[Brief] In the entries that follow, the lines from the one with "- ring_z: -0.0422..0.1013" through the one with "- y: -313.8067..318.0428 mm" are the ones to write out, exactly and with both ends included. Nothing else should appear.

** Data shown follows **

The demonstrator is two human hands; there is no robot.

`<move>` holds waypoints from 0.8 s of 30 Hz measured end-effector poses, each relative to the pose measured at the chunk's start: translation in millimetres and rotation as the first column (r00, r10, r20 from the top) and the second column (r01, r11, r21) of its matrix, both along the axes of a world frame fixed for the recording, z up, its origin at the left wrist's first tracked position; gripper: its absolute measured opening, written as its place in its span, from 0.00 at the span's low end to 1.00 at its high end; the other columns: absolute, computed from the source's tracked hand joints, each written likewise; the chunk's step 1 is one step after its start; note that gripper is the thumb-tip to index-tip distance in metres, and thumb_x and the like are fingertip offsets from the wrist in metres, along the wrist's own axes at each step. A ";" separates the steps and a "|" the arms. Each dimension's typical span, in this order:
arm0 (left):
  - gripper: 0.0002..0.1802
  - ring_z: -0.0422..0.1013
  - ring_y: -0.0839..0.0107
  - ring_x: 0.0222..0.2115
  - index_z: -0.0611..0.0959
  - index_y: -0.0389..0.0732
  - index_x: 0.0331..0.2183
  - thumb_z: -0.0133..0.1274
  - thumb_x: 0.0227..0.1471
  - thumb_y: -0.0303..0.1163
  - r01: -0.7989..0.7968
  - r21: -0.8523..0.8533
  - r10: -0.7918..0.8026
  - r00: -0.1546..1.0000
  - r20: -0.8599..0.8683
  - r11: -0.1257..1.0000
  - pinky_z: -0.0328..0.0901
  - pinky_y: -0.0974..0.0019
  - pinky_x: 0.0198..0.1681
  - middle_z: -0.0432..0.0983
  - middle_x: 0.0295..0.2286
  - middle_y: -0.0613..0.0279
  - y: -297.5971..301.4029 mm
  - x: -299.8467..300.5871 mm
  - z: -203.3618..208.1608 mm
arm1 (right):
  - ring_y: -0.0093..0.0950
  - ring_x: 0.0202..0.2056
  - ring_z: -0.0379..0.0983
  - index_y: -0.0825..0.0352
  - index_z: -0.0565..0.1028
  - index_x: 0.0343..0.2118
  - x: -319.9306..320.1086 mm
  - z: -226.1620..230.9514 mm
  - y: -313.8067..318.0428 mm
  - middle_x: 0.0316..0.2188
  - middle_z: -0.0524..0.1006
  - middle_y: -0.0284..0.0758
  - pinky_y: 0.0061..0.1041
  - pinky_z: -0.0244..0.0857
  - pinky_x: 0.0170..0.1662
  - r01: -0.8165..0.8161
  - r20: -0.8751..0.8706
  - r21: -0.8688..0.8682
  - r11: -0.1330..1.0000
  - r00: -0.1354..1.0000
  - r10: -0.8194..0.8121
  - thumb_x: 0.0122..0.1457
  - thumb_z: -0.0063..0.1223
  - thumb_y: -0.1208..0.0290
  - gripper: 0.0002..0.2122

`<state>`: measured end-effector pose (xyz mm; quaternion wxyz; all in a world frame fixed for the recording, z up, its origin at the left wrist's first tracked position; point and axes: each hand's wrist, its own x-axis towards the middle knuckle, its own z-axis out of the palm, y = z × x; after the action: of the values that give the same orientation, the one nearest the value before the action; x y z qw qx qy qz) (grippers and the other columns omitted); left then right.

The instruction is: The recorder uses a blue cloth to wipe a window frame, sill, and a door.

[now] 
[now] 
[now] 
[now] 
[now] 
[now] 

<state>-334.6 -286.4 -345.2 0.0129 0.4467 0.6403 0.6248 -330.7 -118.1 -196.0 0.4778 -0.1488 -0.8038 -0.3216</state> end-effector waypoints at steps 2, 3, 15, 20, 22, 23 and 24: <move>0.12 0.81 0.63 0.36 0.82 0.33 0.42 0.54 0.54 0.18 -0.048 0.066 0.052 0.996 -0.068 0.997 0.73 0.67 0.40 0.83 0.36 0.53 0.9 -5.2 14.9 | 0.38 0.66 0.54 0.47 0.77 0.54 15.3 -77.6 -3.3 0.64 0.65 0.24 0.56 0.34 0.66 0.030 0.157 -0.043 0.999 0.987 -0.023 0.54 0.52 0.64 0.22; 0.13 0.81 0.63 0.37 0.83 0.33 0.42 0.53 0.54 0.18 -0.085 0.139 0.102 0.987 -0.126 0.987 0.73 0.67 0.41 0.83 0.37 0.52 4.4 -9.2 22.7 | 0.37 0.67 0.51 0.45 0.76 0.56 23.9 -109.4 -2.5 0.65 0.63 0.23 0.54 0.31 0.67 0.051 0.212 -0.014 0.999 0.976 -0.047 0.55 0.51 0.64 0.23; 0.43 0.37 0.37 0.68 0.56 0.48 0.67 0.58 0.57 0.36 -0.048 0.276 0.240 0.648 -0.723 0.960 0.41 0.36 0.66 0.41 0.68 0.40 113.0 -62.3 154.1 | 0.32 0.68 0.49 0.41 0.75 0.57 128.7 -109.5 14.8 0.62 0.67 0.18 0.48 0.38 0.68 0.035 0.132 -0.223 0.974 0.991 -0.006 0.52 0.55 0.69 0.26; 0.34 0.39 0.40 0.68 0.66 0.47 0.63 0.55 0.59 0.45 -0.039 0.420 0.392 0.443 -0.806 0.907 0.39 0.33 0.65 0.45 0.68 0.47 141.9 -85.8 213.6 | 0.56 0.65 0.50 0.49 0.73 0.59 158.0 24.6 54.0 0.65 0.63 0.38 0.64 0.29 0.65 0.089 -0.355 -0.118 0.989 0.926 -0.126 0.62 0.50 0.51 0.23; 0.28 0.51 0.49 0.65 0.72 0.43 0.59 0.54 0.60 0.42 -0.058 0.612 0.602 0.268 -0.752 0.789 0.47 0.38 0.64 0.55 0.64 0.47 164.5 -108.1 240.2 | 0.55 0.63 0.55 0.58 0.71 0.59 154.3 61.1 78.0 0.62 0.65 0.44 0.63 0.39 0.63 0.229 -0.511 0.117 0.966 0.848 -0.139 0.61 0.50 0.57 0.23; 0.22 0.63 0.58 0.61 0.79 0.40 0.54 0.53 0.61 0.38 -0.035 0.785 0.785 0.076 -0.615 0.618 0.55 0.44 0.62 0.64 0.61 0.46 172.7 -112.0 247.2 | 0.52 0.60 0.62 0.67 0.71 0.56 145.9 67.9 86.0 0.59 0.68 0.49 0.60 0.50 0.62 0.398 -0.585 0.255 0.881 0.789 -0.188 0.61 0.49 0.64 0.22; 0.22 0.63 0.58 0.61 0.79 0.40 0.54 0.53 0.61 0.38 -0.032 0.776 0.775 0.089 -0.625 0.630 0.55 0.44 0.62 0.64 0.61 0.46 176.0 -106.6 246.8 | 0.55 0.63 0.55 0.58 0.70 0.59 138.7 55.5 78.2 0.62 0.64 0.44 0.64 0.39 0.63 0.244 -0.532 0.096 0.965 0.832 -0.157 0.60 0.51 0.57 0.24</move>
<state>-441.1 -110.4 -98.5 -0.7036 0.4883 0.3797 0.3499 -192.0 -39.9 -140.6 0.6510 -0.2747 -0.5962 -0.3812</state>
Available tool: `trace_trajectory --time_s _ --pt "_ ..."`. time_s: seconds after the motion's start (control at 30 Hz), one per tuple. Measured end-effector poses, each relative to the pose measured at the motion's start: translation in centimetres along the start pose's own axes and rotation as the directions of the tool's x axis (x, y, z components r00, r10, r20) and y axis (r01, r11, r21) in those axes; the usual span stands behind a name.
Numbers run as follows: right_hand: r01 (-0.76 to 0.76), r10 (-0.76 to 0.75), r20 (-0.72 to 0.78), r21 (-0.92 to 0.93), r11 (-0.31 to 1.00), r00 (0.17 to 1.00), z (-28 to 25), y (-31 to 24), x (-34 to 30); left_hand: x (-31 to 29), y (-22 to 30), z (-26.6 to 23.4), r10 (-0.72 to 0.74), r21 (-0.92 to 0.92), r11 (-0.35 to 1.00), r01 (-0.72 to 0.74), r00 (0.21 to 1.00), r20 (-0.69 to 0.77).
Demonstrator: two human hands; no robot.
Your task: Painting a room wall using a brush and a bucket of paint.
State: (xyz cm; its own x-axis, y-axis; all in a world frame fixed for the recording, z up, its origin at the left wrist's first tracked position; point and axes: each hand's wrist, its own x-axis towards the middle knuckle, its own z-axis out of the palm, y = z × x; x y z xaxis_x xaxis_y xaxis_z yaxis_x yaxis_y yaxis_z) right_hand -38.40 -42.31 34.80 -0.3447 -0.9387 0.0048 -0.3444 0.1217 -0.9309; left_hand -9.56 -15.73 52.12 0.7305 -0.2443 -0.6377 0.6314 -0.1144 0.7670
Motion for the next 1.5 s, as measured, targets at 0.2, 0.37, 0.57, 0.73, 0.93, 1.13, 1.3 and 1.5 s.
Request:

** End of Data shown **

[Written response]
  - ring_z: -0.0422..0.1013
  - ring_y: -0.0839..0.0107
  - ring_x: 0.0222..0.2115
  - index_z: -0.0611..0.0959
  - index_y: -0.0389..0.0732
  - index_x: 0.0331..0.2183
  - thumb_z: -0.0133..0.1274
  - thumb_x: 0.0227..0.1471
  - thumb_y: -0.0303..0.1163
  - r01: -0.7989..0.7968
  - r21: -0.8523..0.8533
  - r10: -0.7918..0.8026
  - r00: -0.1546..1.0000
  - r20: -0.8599..0.8683
  - r11: -0.1257..1.0000
  - pinky_z: -0.0328..0.0901
  - pinky_y: -0.0974..0.0019
  - pinky_x: 0.0198..0.1681
  - middle_z: -0.0432..0.0983
  - middle_x: 0.0295..0.2286
  - middle_y: -0.0613..0.0279
  - y: -297.5971..301.4029 mm
  - x: -299.8467..300.5871 mm
  - z: -203.3618..208.1608 mm
arm1 (right):
  - ring_y: -0.0093..0.0950
  - ring_x: 0.0202..0.2056
  - ring_z: -0.0379..0.0983
  - index_y: -0.0825..0.0352
  - index_z: -0.0565..0.1028
  - index_x: 0.0343..0.2118
  - x: -319.9306..320.1086 mm
  - z: -226.1620..230.9514 mm
  - y: -313.8067..318.0428 mm

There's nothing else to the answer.